Find the lines in the records that carry the word "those". Copy each one.

Source information:
»»
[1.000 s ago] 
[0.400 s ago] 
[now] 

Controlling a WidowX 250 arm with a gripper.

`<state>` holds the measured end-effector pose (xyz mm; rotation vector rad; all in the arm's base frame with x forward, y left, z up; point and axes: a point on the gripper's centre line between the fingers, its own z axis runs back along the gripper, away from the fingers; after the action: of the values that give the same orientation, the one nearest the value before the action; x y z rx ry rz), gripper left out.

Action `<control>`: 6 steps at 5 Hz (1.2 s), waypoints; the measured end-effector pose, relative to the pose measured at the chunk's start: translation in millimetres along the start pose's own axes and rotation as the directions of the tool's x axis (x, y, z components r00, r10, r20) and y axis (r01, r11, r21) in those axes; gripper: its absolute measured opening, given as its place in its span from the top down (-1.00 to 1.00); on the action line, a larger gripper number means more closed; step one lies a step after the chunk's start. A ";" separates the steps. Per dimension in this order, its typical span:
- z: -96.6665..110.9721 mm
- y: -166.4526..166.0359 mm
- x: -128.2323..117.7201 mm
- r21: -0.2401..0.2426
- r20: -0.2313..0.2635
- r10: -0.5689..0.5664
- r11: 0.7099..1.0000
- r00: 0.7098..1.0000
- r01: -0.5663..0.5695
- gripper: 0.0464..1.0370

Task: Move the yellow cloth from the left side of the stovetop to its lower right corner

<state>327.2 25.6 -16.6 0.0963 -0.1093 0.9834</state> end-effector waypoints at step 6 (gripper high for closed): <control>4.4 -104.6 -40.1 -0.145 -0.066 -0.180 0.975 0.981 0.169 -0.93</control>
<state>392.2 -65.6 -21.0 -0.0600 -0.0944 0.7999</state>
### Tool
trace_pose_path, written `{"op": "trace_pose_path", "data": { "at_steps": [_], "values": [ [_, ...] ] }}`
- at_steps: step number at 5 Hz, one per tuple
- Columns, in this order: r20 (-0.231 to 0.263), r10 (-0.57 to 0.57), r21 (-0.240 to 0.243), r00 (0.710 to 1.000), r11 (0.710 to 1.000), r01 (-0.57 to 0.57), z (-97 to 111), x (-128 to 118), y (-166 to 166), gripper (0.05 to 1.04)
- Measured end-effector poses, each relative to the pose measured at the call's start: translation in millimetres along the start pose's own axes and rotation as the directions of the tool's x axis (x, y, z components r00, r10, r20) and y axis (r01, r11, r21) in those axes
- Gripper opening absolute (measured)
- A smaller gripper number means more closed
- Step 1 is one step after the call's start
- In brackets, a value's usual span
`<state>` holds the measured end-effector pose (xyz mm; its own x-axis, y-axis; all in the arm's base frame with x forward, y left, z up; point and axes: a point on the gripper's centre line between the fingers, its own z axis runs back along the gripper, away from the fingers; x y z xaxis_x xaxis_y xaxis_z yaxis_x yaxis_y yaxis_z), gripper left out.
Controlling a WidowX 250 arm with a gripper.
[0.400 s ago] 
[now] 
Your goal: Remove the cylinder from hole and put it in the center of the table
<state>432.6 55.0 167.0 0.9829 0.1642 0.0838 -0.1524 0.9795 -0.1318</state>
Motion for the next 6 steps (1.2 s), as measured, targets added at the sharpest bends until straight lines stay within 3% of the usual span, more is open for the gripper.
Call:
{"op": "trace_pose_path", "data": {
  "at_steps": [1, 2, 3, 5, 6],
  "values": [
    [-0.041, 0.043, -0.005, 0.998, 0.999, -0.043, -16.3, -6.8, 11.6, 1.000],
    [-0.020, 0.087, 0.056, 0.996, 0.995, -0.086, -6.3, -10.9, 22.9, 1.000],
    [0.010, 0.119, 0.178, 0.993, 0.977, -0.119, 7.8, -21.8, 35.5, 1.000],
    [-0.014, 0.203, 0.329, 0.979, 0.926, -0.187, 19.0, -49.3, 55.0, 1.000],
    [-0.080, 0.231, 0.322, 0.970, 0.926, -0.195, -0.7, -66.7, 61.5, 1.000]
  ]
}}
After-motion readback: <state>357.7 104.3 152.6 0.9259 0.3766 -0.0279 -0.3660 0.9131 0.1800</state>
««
Answer to this task:
Action `<control>`: 6 steps at 5 Hz (1.2 s), waypoints; the measured end-effector pose, relative to the pose measured at the chunk's start: translation in millimetres along the start pose's own axes and rotation as the directions of the tool's x axis (x, y, z components r00, r10, r20) and y axis (r01, r11, r21) in those axes; gripper: its absolute measured opening, given as its place in its span from the top down (-1.00 to 1.00); on the action line, a larger gripper number means more closed; step one lies a step after the chunk's start. A ";" separates the steps. Per dimension in this order, its typical span:
- Measured end-effector poses, each relative to the pose measured at the call's start: translation in millimetres along the start pose's own axes and rotation as the directions of the tool's x axis (x, y, z components r00, r10, r20) and y axis (r01, r11, r21) in those axes

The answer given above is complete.